The problem states that a number divided by -7 equals 8. We need to express this in algebraic terms. Here's how we'll do that:

• We use the variable \(x\) to represent the unknown number.
• The division by -7 is expressed as \(x / -7\).
• The equation is completed by setting it equal to 8.

Thus, the setup yields the equation: \(\frac{x}{-7} = 8\). Establishing this equation from the statement given is foundational to solving the problem. It's about translating English into math.

Once our equation is set up, the next step involves isolating the unknown, \(x\). Multiplication by the inverse is a powerful mathematical tool used for this purpose. Let's understand this better.

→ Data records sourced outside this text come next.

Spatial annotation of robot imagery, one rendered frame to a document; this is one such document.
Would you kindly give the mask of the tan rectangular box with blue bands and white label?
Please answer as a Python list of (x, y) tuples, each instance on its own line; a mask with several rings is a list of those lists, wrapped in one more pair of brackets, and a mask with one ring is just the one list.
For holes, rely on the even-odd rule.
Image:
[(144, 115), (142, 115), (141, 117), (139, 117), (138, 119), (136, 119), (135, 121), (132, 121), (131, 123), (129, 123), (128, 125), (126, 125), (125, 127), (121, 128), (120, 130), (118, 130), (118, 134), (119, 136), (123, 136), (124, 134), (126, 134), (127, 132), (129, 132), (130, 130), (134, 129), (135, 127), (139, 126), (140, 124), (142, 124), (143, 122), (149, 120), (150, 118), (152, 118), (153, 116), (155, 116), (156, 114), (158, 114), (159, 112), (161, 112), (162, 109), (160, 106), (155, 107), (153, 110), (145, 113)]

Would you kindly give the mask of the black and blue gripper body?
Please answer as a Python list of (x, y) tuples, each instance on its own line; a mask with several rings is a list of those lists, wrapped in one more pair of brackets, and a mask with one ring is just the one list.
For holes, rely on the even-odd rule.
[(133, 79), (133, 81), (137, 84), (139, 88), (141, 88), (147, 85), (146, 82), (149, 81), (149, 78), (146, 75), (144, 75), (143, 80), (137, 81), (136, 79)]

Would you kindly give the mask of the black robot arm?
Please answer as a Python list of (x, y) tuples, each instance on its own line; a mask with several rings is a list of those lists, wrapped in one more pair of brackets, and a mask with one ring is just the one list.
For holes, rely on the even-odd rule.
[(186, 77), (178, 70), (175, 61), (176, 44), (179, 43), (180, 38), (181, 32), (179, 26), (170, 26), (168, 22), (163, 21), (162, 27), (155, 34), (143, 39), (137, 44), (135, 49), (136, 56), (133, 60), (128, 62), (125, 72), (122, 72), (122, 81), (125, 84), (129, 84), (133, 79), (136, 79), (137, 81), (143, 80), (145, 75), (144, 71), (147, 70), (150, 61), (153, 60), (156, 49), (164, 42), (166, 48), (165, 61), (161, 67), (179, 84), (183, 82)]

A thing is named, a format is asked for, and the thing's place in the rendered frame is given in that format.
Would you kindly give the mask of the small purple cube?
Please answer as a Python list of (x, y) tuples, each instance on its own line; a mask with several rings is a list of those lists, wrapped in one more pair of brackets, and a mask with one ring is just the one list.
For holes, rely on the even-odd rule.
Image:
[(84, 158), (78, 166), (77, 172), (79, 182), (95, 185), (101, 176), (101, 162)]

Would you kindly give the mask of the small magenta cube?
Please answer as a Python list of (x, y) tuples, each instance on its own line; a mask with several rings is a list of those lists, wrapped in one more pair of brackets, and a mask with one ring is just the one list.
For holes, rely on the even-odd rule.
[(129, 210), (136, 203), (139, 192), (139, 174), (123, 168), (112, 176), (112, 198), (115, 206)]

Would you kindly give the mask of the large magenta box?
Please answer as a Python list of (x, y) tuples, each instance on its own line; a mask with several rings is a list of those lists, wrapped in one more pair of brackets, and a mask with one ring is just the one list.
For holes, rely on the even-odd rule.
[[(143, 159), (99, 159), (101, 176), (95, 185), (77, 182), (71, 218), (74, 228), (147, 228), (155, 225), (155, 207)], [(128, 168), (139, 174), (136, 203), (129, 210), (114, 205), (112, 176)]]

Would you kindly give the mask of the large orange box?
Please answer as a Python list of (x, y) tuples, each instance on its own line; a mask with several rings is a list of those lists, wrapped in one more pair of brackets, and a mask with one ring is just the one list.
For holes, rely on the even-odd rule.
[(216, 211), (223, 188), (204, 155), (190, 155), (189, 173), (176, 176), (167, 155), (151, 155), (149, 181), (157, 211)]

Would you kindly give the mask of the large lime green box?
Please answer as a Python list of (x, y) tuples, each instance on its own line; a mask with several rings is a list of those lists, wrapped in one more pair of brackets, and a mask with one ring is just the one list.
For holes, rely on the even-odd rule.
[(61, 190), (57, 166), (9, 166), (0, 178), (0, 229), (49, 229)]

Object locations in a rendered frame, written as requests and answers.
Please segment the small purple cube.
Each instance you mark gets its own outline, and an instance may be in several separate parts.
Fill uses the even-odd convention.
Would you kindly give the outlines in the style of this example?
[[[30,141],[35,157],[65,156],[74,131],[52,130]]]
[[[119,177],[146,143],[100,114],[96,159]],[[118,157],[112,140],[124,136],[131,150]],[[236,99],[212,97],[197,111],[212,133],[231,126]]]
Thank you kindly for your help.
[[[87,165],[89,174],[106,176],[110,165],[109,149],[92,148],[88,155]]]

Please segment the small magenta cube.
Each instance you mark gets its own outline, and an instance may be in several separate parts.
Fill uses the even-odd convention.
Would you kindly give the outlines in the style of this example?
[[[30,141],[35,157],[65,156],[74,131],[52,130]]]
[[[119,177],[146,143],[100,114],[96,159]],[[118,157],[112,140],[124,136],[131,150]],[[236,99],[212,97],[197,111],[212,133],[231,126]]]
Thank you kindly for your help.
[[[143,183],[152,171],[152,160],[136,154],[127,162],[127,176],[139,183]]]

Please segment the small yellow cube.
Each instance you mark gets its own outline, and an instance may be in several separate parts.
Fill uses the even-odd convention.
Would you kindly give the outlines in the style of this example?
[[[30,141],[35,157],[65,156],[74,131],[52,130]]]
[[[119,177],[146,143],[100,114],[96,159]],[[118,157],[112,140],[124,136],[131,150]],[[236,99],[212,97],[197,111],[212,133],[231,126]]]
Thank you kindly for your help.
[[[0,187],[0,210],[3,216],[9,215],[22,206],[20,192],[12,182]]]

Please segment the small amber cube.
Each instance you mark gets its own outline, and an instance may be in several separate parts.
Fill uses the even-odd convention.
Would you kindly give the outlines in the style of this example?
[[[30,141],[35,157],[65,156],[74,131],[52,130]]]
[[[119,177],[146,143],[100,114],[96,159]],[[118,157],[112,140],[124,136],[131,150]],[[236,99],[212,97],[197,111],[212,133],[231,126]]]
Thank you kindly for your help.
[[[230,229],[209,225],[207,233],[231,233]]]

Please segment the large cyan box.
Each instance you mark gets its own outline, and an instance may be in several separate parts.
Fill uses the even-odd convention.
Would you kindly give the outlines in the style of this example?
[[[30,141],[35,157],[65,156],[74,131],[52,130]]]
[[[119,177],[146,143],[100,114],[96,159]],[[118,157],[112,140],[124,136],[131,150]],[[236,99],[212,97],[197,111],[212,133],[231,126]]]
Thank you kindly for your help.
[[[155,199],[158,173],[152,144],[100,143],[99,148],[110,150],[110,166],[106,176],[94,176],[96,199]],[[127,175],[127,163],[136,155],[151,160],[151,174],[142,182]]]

In the equation \(\frac{x}{-7} = 8\), our goal is to solve for \(x\). The term \(-7\) here is dividing \(x\), so we use the inverse operation, which is multiplication, to remove \(-7\) from the denominator.

• The inverse of division is multiplication. Thus, we multiply both sides by \(-7\).
• On the left side: \(-7 \times \frac{x}{-7} = x\) because the \(-7\)s cancel each other out.
• On the right side: \(-7 \times 8 = -56\) completes the calculation.

This step successfully isolates \(x\) by leveraging the property that multiplying by the inverse of a number cancels it out, revealing \(x = -56\).

Understanding the properties of division is crucial for confirming our solutions and ensuring accuracy. Division properties help bring clarity to operations involving fractions and negative numbers.

When we verify our solution, we check if everything sums up correctly. For our derived solution \(x = -56\), we substitute back into the original equation to ensure correctness: \(-56/-7 = 8\).

• Naturally, dividing \(-56\) by \(-7\) flows by using the rule: dividing a negative by a negative yields a positive.
• Here, the actual division \(-56 \div -7\) results in \(8\), matching our expected value.

Mastering division properties helps with not just solving equations but also verifying steps, thus ensuring a thorough understanding of the concepts involved. The consistency of division across different number types consolidates our algebraic solutions.